** Opening DATA PROVIDED block **
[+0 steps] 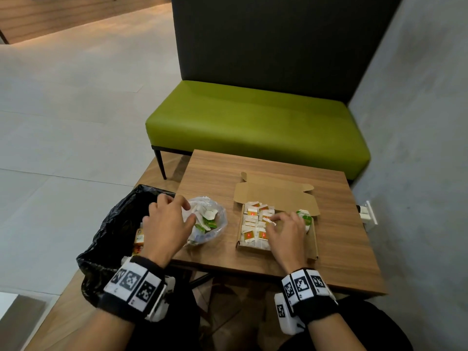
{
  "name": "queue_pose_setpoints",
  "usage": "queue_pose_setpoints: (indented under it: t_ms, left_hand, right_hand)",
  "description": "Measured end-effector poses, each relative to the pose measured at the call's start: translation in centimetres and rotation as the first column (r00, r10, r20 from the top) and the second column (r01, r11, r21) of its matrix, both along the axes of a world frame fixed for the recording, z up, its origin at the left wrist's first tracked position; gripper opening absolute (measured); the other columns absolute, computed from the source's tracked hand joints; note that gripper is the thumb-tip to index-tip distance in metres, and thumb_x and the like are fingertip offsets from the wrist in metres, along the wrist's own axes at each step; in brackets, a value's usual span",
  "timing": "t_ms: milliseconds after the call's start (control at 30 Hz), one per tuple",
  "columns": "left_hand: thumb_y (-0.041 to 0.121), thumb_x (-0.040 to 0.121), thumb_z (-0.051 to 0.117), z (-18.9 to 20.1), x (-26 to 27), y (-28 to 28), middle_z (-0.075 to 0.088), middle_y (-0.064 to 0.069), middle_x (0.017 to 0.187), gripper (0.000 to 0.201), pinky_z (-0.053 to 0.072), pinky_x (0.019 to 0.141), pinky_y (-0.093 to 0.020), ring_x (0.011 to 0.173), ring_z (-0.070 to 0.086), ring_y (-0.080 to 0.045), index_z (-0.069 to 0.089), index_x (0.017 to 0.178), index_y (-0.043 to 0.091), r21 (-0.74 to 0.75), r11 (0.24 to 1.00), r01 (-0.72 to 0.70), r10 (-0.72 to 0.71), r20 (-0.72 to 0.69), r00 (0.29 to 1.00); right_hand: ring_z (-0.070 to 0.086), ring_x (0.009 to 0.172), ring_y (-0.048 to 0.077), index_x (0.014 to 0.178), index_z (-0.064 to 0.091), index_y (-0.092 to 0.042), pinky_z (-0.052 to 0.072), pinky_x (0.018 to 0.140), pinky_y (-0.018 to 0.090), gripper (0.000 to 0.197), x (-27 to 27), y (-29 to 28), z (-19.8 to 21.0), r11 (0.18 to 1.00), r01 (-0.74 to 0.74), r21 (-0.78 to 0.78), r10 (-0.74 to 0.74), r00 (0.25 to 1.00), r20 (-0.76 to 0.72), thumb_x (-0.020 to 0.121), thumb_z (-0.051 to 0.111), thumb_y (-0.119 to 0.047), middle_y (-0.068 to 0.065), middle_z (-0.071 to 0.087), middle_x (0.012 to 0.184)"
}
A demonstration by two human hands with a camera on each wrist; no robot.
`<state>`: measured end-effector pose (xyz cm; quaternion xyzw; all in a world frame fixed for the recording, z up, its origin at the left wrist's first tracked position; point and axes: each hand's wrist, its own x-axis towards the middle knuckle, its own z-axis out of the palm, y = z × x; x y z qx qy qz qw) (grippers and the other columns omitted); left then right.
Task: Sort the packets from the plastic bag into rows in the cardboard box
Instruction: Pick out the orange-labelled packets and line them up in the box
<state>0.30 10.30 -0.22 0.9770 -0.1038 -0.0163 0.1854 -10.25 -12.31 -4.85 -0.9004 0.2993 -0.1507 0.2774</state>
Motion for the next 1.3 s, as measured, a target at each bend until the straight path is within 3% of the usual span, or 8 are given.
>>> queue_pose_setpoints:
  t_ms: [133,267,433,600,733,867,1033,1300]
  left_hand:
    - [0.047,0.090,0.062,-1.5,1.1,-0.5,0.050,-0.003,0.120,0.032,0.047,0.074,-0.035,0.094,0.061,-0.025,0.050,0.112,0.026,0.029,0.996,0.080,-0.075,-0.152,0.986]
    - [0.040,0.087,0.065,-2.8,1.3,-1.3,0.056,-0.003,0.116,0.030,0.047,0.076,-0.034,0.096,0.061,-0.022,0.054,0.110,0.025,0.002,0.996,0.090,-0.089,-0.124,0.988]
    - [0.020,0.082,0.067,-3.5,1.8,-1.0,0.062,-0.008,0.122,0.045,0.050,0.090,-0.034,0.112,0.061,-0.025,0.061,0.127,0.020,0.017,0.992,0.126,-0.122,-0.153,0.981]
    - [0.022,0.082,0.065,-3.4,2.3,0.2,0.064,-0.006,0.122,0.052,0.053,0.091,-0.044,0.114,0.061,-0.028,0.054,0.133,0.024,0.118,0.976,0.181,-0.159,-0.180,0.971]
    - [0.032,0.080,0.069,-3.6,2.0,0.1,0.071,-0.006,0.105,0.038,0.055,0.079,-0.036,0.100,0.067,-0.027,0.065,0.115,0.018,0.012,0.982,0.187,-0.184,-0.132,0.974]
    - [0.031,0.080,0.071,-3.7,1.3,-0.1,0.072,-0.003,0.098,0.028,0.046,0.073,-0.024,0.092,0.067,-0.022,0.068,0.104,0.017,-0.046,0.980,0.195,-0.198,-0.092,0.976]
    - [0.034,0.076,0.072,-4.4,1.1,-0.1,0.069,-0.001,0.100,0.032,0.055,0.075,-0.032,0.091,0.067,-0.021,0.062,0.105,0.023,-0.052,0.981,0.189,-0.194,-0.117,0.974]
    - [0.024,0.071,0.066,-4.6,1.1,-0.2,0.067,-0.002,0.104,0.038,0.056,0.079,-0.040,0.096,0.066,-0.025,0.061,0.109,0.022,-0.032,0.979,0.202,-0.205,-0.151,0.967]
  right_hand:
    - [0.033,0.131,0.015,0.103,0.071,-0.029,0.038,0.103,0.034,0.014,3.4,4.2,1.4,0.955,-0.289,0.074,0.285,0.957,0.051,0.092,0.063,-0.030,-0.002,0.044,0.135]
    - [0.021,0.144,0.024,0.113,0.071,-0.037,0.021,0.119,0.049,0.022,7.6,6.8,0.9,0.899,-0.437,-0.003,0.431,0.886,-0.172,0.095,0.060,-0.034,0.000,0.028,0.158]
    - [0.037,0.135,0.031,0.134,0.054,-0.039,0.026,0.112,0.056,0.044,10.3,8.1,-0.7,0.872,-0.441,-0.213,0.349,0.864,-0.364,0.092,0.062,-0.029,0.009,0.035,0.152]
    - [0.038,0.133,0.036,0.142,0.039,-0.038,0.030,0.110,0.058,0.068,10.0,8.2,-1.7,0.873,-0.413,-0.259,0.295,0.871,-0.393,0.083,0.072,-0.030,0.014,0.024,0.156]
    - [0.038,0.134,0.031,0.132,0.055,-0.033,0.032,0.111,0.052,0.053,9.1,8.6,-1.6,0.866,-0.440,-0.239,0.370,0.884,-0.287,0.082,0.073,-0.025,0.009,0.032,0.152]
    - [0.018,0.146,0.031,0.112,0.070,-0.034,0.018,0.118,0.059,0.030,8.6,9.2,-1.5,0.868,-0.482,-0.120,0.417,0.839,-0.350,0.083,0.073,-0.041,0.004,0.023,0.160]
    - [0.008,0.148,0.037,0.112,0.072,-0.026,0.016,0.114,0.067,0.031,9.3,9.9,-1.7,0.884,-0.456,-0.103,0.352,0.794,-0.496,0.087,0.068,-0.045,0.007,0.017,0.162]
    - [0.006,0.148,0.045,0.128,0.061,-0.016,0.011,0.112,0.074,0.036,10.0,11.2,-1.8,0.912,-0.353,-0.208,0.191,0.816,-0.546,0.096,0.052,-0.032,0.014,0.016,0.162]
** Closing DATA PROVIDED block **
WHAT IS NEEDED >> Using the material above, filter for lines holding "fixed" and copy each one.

FINISHED TASK >>
  "description": "Measured end-effector poses, each relative to the pose measured at the call's start: translation in centimetres and rotation as the first column (r00, r10, r20 from the top) and the second column (r01, r11, r21) of its matrix, both along the axes of a world frame fixed for the recording, z up, its origin at the left wrist's first tracked position; gripper opening absolute (measured); the other columns absolute, computed from the source's tracked hand joints; note that gripper is the thumb-tip to index-tip distance in metres, and thumb_x and the like are fingertip offsets from the wrist in metres, along the wrist's own axes at each step; in brackets, a value's usual span",
`<state>`: measured end-effector pose (xyz cm; quaternion xyzw; all in a world frame fixed for the recording, z up, its origin at the left wrist's first tracked position; point and axes: each hand's wrist, its own x-axis towards the middle knuckle, its own z-axis out of the palm, y = z × x; x y z qx qy qz qw) (grippers and the other columns omitted); left then right.

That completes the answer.